E: Yeah, especially in this era, and this genre in particular, there’s a lot of outward posing and like, “suggesting that you might not be 1000% straight and like, straight-laced” without a lot of talk to back it up. Like with David Bowie, not to get into that whole can of worms, but I just always think of how his public image [or maybe more accurately, career] benefited from a lot of outward expression of androgyny that he later in life like went back on for the most part. I was thinking about that with what you said about Japan too, that even though they later gave more context that they weren’t speaking to how they felt exactly. I feel like it’s rare to see performers from this era who were outwardly like, limp-wristed actually talk about it.

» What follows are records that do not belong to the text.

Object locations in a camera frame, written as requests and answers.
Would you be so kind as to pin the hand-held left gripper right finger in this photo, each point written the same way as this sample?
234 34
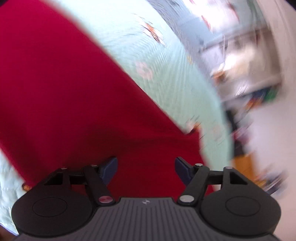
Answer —
182 169

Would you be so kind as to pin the colourful toy pile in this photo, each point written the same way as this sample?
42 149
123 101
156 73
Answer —
263 96

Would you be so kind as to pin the red knit garment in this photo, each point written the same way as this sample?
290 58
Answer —
69 92

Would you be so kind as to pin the mint quilted bedspread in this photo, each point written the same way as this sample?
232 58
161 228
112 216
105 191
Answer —
173 81

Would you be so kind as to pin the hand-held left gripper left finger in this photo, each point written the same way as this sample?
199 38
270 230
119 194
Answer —
109 169

T: Yeah, using a label and standing by it. There’s a few other circumstances with Japan too of people suggesting or implying that and then going back on it later with sexuality and what-not. Which, again, gets to a point where it’s like, “Were you again just trying to further a career and a public image and then going back on it when homophobia was becoming more rampant and biphobia,” which, that’s an entirely different podcast episode.

E: Yeah, especially if somebody’s in the public eye and considering the very very conservative turn the ’80s took — not to say that there wasn’t conservatism in the ’70s but — it’s hard to draw a super clean line between talking about something and then going back on it for publicity purposes versus personal safety or not having the time or space to really work something out and it being safer to just be like “nope.” And language and what it means has changed so much in the past [few] decades but, in general [is in flux].

Teddie, circa 2019

T: Right. Just like on another note about T-Rex and gender, I related to what you said earlier about Marc Bolan’s voice. The way he styles his voice and the way he sings is something that definitely has given me — not only gender envy but also while singing with him I feel like I am able to project a kind of masculinity that I am able to envision for myself more than other projections of masculinity. Again not to say that it necessarily is masculinity, I wrote this in my notes, debating whether it’s feminine masculinity, or non-toxic, or not masculinity at all. It’s not really something you can label, especially with a band like T-Rex where it didn’t really feel like anyone in the band was necessarily trying to form those boundaries or lines which is part of what makes them so good.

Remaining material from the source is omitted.